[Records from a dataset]

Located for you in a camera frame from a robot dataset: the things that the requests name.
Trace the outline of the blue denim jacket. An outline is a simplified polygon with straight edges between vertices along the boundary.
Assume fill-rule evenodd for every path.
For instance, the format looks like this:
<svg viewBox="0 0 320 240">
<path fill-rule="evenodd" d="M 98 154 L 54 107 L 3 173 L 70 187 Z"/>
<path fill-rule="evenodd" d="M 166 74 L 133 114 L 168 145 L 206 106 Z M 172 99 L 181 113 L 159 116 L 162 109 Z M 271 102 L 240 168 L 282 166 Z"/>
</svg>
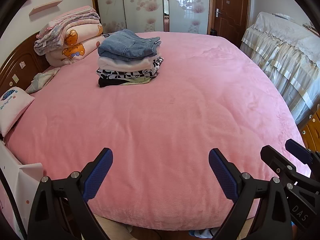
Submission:
<svg viewBox="0 0 320 240">
<path fill-rule="evenodd" d="M 114 60 L 136 61 L 156 56 L 160 45 L 160 37 L 142 38 L 128 29 L 123 29 L 105 37 L 98 47 L 98 54 Z"/>
</svg>

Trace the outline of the wooden drawer chest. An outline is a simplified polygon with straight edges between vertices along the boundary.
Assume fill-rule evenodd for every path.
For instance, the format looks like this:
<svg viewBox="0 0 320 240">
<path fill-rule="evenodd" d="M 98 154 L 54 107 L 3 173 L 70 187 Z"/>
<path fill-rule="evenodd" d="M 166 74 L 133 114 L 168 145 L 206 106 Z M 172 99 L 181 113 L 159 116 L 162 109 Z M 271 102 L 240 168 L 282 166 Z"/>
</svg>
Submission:
<svg viewBox="0 0 320 240">
<path fill-rule="evenodd" d="M 309 117 L 306 125 L 300 130 L 304 145 L 313 152 L 320 148 L 319 109 Z"/>
</svg>

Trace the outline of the pink plush bed cover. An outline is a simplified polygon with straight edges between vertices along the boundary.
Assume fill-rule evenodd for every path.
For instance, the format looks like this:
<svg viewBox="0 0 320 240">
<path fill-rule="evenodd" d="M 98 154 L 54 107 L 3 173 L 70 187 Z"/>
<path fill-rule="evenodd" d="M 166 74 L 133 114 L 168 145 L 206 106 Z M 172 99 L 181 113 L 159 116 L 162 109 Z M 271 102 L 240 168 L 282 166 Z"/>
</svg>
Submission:
<svg viewBox="0 0 320 240">
<path fill-rule="evenodd" d="M 264 72 L 221 37 L 157 33 L 158 76 L 142 85 L 98 86 L 98 54 L 63 66 L 34 94 L 5 137 L 24 164 L 41 163 L 65 178 L 103 148 L 113 164 L 91 210 L 121 223 L 159 230 L 218 227 L 232 202 L 209 162 L 218 148 L 241 172 L 270 180 L 261 160 L 270 145 L 305 176 L 310 169 L 285 150 L 302 142 L 281 95 Z"/>
</svg>

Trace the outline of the cream lace covered furniture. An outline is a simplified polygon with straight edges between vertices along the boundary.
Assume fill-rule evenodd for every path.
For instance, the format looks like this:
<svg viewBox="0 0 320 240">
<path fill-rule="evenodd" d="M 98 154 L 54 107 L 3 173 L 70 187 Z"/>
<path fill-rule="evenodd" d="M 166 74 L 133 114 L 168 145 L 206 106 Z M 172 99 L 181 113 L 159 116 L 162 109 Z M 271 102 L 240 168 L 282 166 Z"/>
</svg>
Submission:
<svg viewBox="0 0 320 240">
<path fill-rule="evenodd" d="M 297 124 L 319 103 L 319 37 L 285 18 L 260 12 L 240 49 L 265 73 Z"/>
</svg>

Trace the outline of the white crumpled cloth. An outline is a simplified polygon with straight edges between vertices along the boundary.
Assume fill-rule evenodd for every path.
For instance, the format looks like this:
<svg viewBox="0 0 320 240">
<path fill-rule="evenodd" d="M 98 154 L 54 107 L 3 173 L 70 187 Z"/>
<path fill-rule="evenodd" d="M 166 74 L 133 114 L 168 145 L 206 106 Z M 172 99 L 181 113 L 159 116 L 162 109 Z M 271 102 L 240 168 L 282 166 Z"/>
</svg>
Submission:
<svg viewBox="0 0 320 240">
<path fill-rule="evenodd" d="M 48 83 L 50 83 L 60 69 L 60 67 L 49 67 L 44 72 L 36 74 L 25 92 L 28 94 L 33 94 L 43 89 L 46 85 L 48 85 Z"/>
</svg>

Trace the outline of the black folded garment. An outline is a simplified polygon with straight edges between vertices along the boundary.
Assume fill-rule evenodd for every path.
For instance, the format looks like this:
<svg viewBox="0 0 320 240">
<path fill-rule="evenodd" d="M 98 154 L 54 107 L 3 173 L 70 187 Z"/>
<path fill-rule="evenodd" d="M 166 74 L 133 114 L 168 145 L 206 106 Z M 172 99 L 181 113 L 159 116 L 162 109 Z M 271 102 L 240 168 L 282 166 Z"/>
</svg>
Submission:
<svg viewBox="0 0 320 240">
<path fill-rule="evenodd" d="M 105 79 L 100 77 L 98 80 L 98 85 L 100 88 L 107 87 L 107 86 L 118 86 L 126 83 L 126 80 L 121 79 Z"/>
</svg>

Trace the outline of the black white patterned garment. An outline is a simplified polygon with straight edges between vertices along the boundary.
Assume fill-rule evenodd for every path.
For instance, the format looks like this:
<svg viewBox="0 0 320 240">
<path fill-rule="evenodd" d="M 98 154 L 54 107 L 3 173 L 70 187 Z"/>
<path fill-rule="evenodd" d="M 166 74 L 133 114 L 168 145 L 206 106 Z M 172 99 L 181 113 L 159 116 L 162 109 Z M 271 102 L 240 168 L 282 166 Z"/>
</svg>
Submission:
<svg viewBox="0 0 320 240">
<path fill-rule="evenodd" d="M 140 70 L 136 72 L 118 72 L 113 70 L 104 70 L 104 69 L 97 69 L 97 74 L 99 77 L 105 79 L 138 79 L 138 78 L 154 78 L 157 76 L 158 71 L 160 69 L 161 64 L 163 63 L 163 58 L 156 60 L 153 63 L 152 69 Z"/>
</svg>

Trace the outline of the wooden headboard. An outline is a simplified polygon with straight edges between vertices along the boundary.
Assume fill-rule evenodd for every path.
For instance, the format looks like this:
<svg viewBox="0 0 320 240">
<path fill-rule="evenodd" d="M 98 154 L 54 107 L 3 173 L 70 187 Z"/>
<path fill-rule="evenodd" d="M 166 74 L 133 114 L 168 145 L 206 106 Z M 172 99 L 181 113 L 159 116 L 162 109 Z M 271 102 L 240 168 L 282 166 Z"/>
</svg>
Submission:
<svg viewBox="0 0 320 240">
<path fill-rule="evenodd" d="M 7 57 L 1 66 L 0 93 L 3 95 L 12 87 L 26 90 L 38 73 L 50 67 L 44 55 L 39 56 L 34 51 L 37 33 L 20 43 Z"/>
</svg>

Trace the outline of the white folded garment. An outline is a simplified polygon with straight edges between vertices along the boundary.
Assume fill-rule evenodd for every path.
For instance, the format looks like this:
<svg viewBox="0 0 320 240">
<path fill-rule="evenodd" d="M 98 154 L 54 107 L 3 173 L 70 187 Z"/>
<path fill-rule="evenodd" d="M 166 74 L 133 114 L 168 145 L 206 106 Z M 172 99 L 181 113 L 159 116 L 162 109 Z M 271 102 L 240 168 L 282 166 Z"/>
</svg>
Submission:
<svg viewBox="0 0 320 240">
<path fill-rule="evenodd" d="M 113 70 L 118 72 L 136 72 L 140 70 L 152 69 L 156 60 L 162 59 L 161 56 L 146 57 L 136 61 L 114 60 L 108 57 L 99 57 L 98 67 L 104 70 Z"/>
</svg>

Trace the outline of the brown wooden door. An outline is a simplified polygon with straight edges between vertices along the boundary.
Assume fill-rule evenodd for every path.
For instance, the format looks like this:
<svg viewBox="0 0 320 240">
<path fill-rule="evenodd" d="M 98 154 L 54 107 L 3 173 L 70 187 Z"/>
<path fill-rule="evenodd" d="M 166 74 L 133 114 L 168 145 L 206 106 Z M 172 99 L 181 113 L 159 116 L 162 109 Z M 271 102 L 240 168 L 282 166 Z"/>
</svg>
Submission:
<svg viewBox="0 0 320 240">
<path fill-rule="evenodd" d="M 210 29 L 237 47 L 245 33 L 249 0 L 213 0 Z"/>
</svg>

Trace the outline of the pink bear print quilt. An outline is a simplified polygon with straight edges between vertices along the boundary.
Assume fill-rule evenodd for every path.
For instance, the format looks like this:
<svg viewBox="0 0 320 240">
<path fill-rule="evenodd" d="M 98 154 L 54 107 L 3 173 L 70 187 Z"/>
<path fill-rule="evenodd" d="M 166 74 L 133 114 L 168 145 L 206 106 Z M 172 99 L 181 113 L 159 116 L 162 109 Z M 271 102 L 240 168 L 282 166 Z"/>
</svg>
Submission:
<svg viewBox="0 0 320 240">
<path fill-rule="evenodd" d="M 67 30 L 62 48 L 46 53 L 46 60 L 53 67 L 73 64 L 96 50 L 104 39 L 100 23 L 74 26 Z"/>
</svg>

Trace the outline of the striped pink folded blanket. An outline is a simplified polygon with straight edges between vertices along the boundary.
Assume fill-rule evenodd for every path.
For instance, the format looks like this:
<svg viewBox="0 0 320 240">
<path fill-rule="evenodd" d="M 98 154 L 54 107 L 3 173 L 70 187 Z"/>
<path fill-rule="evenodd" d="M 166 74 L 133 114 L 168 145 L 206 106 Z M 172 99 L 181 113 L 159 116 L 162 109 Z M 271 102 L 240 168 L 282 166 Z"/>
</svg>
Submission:
<svg viewBox="0 0 320 240">
<path fill-rule="evenodd" d="M 34 51 L 42 56 L 45 53 L 63 47 L 65 34 L 71 27 L 83 24 L 98 24 L 100 16 L 90 6 L 80 7 L 66 12 L 47 23 L 36 35 Z"/>
</svg>

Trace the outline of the floral sliding wardrobe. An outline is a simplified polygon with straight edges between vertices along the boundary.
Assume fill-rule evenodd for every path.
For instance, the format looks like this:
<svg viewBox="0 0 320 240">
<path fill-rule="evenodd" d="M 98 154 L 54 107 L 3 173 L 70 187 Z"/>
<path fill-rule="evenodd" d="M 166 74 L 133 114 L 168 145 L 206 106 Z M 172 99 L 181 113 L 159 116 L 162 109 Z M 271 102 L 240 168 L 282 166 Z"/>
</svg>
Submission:
<svg viewBox="0 0 320 240">
<path fill-rule="evenodd" d="M 105 33 L 208 31 L 210 0 L 93 0 L 93 4 Z"/>
</svg>

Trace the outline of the pink wall shelf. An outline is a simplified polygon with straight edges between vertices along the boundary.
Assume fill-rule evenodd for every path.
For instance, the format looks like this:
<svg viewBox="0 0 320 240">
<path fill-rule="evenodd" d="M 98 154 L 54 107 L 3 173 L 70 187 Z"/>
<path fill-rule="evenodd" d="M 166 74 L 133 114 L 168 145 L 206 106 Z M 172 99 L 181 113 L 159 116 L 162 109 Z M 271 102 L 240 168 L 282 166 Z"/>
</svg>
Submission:
<svg viewBox="0 0 320 240">
<path fill-rule="evenodd" d="M 29 12 L 29 16 L 31 15 L 34 15 L 38 12 L 42 12 L 44 10 L 47 10 L 47 9 L 50 9 L 50 8 L 53 8 L 53 7 L 56 7 L 58 6 L 63 0 L 57 0 L 57 1 L 52 1 L 52 2 L 48 2 L 46 4 L 42 4 L 42 5 L 39 5 L 37 7 L 34 7 L 30 12 Z"/>
</svg>

Exercise brief ▸ When the word "wooden" occurs in a line above, list that line.

Completed task ▸
Trace the outline of the wooden drawer chest. An outline is a simplified polygon with straight edges between vertices along the boundary.
Trace the outline of the wooden headboard. An outline is a simplified polygon with straight edges between vertices along the boundary.
Trace the outline of the brown wooden door. An outline is a simplified polygon with straight edges between vertices along the boundary.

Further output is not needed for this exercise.